> [Exercise brief] Within the records below, find each line with the word "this" and copy it out.

> [Data section]
-------------------------

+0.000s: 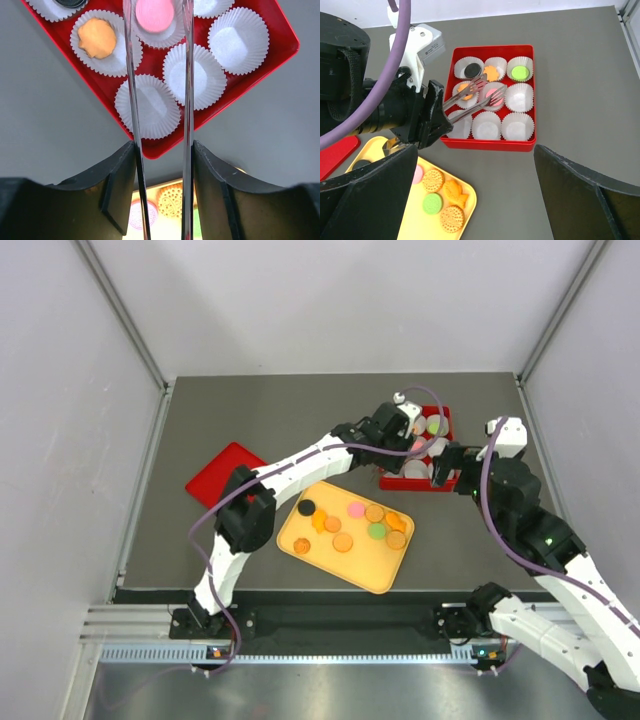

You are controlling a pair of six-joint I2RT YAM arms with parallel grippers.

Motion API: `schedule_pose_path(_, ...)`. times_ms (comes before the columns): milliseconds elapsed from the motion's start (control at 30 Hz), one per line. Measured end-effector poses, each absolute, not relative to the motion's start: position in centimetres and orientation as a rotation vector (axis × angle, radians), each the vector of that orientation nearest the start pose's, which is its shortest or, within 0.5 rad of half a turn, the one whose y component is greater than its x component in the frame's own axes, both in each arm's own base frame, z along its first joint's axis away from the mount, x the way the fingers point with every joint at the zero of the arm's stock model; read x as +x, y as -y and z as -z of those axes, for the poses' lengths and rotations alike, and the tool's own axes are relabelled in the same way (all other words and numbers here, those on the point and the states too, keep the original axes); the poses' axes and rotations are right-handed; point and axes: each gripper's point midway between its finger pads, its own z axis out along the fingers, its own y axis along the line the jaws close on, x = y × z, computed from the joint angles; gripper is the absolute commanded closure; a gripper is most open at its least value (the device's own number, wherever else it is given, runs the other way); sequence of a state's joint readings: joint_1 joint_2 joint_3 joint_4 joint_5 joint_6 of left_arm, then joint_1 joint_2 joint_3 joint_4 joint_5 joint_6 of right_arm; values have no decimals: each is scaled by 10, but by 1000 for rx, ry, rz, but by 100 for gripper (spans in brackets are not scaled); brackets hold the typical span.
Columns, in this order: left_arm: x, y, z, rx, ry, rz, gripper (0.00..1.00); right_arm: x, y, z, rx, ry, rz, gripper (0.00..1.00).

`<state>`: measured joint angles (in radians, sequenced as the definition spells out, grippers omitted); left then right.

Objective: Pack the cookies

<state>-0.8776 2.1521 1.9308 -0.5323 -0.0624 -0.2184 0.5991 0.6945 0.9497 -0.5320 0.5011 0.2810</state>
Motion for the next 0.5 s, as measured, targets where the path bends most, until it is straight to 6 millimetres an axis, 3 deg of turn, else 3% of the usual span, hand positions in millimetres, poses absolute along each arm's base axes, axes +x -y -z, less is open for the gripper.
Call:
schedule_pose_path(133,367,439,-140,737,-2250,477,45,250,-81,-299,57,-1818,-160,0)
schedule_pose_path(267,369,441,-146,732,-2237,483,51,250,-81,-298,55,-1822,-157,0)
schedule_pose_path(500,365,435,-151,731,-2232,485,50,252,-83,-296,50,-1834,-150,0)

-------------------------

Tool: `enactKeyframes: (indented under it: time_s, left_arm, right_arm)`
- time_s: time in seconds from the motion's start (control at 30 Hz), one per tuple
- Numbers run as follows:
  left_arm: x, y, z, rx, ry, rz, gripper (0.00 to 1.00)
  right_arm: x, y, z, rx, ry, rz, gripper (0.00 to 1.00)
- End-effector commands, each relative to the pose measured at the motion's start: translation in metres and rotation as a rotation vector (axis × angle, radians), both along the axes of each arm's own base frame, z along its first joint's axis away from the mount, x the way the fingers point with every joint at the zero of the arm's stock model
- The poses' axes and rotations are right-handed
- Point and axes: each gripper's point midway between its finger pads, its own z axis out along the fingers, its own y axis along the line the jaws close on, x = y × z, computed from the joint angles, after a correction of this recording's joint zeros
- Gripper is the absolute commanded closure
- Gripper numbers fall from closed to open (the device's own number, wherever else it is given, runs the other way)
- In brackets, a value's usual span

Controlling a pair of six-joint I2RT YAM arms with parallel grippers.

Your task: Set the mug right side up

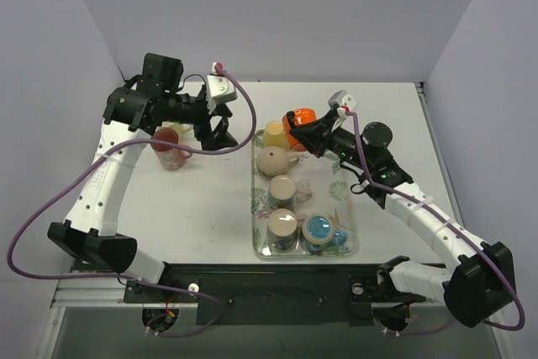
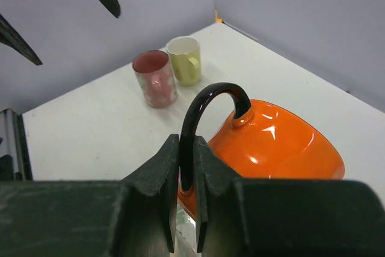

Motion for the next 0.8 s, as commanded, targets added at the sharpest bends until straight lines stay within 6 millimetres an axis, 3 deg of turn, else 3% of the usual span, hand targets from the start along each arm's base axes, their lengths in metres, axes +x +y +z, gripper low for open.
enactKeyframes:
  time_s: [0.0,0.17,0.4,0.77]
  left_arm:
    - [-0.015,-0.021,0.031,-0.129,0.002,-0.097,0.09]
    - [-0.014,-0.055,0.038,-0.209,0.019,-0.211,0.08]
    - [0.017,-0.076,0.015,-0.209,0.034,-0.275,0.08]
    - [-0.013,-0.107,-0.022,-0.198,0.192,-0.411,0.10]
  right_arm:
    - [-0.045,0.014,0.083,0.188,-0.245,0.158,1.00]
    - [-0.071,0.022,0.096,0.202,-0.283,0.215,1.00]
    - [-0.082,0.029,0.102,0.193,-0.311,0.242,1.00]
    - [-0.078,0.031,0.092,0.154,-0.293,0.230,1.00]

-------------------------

> [Task output]
Columns, in this order: left_arm: x, y, z, rx, ry, rz, gripper (0.00..1.00); right_arm: x, y, z, rx, ry, rz, gripper (0.00..1.00).
- Point and axes: each gripper's point midway between its finger pads, its own z axis out along the fingers, its own y axis along the line the jaws close on, x = y × z, computed from the joint angles, after a correction of this recording's joint zeros

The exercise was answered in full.